With more than 30 years of expertise in educational research and systems-building, I have dedicated much of my career to developing and advocating for disenfranchised people to solve their own problems. Over the last 10 years, I have researched and developed non-traditional residential models, such as cooperative housing and community-owned models.

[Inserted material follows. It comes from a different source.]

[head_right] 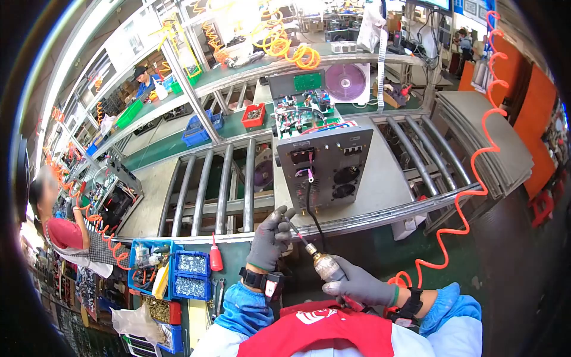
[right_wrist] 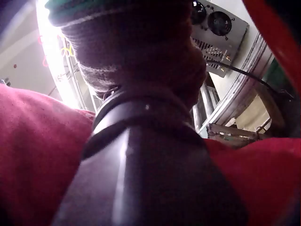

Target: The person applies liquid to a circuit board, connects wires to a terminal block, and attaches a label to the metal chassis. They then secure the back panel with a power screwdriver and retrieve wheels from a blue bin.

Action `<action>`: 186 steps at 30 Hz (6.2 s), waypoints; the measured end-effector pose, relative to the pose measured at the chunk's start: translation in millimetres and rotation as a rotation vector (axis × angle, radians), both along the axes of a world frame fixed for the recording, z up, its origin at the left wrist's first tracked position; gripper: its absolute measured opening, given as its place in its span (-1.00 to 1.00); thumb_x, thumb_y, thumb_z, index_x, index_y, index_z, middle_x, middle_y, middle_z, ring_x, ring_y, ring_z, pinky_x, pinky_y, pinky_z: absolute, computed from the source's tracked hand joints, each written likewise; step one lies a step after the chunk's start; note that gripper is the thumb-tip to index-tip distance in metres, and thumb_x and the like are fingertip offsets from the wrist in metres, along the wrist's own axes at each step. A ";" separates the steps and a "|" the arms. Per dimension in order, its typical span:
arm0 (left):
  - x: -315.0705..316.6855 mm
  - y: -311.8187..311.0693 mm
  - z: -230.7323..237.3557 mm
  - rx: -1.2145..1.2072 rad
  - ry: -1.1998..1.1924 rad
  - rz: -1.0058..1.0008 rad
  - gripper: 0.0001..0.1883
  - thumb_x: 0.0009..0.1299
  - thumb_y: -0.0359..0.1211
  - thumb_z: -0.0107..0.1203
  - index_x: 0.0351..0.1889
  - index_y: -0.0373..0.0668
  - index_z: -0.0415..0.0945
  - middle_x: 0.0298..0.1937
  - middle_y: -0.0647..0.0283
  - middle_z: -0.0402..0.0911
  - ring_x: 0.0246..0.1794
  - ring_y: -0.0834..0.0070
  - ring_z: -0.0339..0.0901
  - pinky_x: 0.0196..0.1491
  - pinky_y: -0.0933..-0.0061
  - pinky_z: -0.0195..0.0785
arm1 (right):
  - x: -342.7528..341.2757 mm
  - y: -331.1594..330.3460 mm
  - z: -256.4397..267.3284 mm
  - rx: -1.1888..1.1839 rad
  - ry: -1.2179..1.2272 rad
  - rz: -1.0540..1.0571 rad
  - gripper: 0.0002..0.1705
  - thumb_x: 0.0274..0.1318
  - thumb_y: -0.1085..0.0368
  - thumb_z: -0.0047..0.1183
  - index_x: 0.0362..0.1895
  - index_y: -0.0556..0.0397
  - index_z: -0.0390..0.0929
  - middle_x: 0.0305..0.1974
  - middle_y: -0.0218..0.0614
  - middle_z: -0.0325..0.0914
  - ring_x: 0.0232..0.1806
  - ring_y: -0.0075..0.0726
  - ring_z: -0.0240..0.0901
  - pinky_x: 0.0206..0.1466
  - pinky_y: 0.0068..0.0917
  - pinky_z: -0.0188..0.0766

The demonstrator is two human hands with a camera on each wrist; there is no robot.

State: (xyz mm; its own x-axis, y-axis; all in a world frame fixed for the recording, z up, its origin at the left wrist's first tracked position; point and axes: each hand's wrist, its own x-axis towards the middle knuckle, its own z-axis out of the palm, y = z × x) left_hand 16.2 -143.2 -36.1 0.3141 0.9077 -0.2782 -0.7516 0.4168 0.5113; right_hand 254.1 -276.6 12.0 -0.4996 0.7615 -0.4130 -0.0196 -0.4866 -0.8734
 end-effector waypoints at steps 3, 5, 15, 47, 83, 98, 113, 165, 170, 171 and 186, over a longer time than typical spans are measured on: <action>-0.4 -3.2 -0.9 0.039 -0.051 -0.035 -0.59 0.53 -0.25 0.07 0.25 -0.22 0.33 0.18 0.02 0.52 -0.46 0.74 0.26 -0.53 0.79 0.18 | -2.6 2.3 1.7 -0.009 -0.058 0.007 -0.13 0.15 0.26 0.23 0.49 0.00 0.08 -0.10 -0.33 0.47 -0.27 -0.54 0.46 -0.25 -0.53 0.47; 0.9 -7.1 3.8 0.062 -0.036 -0.044 -0.56 0.53 -0.23 0.06 0.27 -0.24 0.31 0.18 0.03 0.52 -0.47 0.75 0.25 -0.53 0.79 0.18 | -4.8 3.1 3.6 -0.025 -0.061 0.002 -0.14 0.15 0.26 0.23 0.48 -0.01 0.09 -0.11 -0.35 0.47 -0.28 -0.55 0.45 -0.26 -0.53 0.46; 4.9 -4.6 7.3 0.150 0.147 -0.044 -0.70 0.53 -0.20 0.07 0.11 -0.14 0.43 0.01 0.08 0.65 -0.66 0.76 0.16 -0.65 0.75 0.08 | -2.5 10.8 0.2 0.022 -0.108 0.015 -0.12 0.14 0.23 0.16 0.49 0.00 0.00 -0.21 -0.32 0.47 -0.34 -0.46 0.53 -0.26 -0.45 0.55; 59.0 114.8 11.6 0.797 0.867 0.194 -0.75 0.43 -0.30 0.24 -0.05 -0.27 0.67 -0.38 0.36 0.64 -0.46 0.72 0.51 -0.39 0.63 0.37 | 35.5 33.0 19.3 -0.002 0.109 -0.351 -0.16 0.14 0.31 0.15 0.47 -0.10 0.05 -0.32 -0.27 0.49 -0.46 -0.38 0.53 -0.44 -0.35 0.59; 61.3 116.4 23.6 0.527 0.895 0.067 -0.71 0.44 -0.19 0.17 -0.28 -0.27 0.63 -0.50 0.39 0.56 -0.60 0.72 0.40 -0.56 0.62 0.23 | -2.3 84.0 21.2 -0.028 0.137 -0.257 -0.52 0.32 0.11 0.01 0.22 -0.05 0.22 -0.33 -0.30 0.50 -0.46 -0.40 0.53 -0.42 -0.35 0.62; 73.0 112.3 24.2 0.505 0.888 0.216 -0.66 0.41 -0.21 0.19 -0.45 -0.32 0.61 -0.56 0.37 0.54 -0.59 0.69 0.37 -0.53 0.51 0.21 | -29.5 81.6 37.8 -0.168 0.302 -0.370 -0.61 0.41 0.03 -0.07 0.17 -0.08 0.31 -0.36 -0.34 0.50 -0.47 -0.40 0.53 -0.45 -0.38 0.58; 69.1 102.0 7.8 0.529 0.734 0.276 -0.79 0.41 -0.33 0.14 -0.16 -0.31 0.58 -0.42 0.36 0.54 -0.51 0.69 0.39 -0.49 0.57 0.24 | -40.4 77.5 38.0 -0.062 0.168 -0.373 -0.52 0.34 0.09 0.02 0.23 -0.03 0.25 -0.36 -0.33 0.48 -0.49 -0.42 0.50 -0.46 -0.37 0.58; -19.5 42.1 -1.6 0.566 0.296 -0.166 -0.75 0.50 -0.27 0.10 -0.04 -0.23 0.35 -0.09 -0.15 0.64 -0.71 0.63 0.34 -0.69 0.66 0.15 | 5.1 25.2 -5.2 -0.356 0.365 0.019 -0.33 0.24 0.16 0.12 0.35 -0.05 0.13 -0.30 -0.26 0.49 -0.44 -0.41 0.52 -0.41 -0.38 0.59; -7.4 45.5 6.4 0.549 0.429 -0.101 -0.73 0.47 -0.23 0.16 -0.06 -0.20 0.42 -0.13 -0.11 0.68 -0.76 0.65 0.31 -0.71 0.67 0.09 | 7.9 29.8 1.9 -0.328 0.292 -0.006 -0.37 0.22 0.14 0.15 0.28 -0.01 0.19 -0.28 -0.24 0.50 -0.40 -0.38 0.57 -0.32 -0.35 0.63; -6.6 45.6 8.6 0.546 0.473 -0.103 -0.72 0.47 -0.23 0.16 -0.06 -0.22 0.42 -0.13 -0.11 0.68 -0.76 0.66 0.32 -0.72 0.68 0.09 | 7.7 29.1 6.4 -0.288 0.229 -0.007 -0.36 0.22 0.15 0.16 0.30 -0.01 0.19 -0.27 -0.25 0.50 -0.38 -0.39 0.57 -0.31 -0.36 0.63; -8.0 61.3 1.8 0.541 0.452 -0.155 -0.71 0.39 -0.25 0.28 -0.08 -0.25 0.58 -0.19 -0.01 0.72 -0.67 0.63 0.46 -0.68 0.73 0.19 | 5.0 27.0 11.5 0.054 -0.074 -0.007 -0.13 0.14 0.16 0.23 0.45 0.08 0.09 -0.20 -0.34 0.46 -0.38 -0.54 0.47 -0.33 -0.52 0.47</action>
State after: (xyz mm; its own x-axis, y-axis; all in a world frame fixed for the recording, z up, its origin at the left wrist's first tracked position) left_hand 8.2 -82.0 -34.3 0.4106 0.9095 0.0647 -0.3701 0.1015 0.9234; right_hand 259.1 -249.5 23.5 -0.4635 0.7872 -0.4068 0.0428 -0.4387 -0.8976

I am most proud of finding Higher Ground Abodes, a specialized housing initiative in Detroit designed to serve college students who choose to stay within a supportive, voluntary program structure. I also lend my governance and operational expertise as a consultant to several non-profits. My work deeply integrates cooperative values and principles—focused on collaborative governance, shared decision-making, and restorative accountability—to build stable, community-owned housing frameworks.

Are there any books, apps, podcasts or blogs that help you do your best?
I use a variety of resources mentioned, but none in particular lend themselves to help do my best in life like the Bible. I am a fan and enjoy how it speaks to me through everyday life. My favorite books are 1 & 2 Corinthians. A couple of my favorite verses from the historical book include:

1 Corinthians 12:31 (KJV)

“But covet earnestly the best gifts: and yet shew I unto you a more excellent way.”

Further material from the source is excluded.